#### Task requirements
Go through the listing below from the line containing "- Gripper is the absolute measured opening" to its last line, retyping each line exactly and nothing else.

#### Source data

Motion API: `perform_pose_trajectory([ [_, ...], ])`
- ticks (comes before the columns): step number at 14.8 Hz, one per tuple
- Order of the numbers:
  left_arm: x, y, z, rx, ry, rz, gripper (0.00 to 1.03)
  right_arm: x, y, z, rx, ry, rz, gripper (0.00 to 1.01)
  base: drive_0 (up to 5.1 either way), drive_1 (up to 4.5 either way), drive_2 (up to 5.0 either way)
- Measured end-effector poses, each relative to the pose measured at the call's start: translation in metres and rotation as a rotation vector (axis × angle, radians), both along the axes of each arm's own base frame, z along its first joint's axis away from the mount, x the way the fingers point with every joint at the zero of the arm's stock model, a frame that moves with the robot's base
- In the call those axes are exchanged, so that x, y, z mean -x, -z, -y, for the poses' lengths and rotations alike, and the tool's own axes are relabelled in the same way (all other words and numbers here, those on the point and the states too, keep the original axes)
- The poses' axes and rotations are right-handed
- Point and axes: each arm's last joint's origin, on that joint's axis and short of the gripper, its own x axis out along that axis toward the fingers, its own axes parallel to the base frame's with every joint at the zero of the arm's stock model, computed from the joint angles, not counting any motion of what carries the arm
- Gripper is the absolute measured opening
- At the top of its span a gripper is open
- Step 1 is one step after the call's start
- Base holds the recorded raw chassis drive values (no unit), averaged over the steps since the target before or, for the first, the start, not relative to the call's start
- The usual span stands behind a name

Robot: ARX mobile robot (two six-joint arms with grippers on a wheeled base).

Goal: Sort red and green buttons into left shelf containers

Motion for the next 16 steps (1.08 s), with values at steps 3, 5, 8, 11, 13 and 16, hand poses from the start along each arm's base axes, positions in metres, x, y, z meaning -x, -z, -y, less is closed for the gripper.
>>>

#### Exercise response
- Gripper is the absolute measured opening
- At the top of its span a gripper is open
- Step 1 is one step after the call's start
- Base holds the recorded raw chassis drive values (no unit), averaged over the steps since the target before or, for the first, the start, not relative to the call's start
- The usual span stands behind a name

Robot: ARX mobile robot (two six-joint arms with grippers on a wheeled base).

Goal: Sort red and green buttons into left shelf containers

Motion for the next 16 steps (1.08 s), with values at steps 3, 5, 8, 11, 13 and 16, hand poses from the start along each arm's base axes, positions in metres, x, y, z meaning -x, -z, -y, less is closed for the gripper.
>>>

The full answer has been given.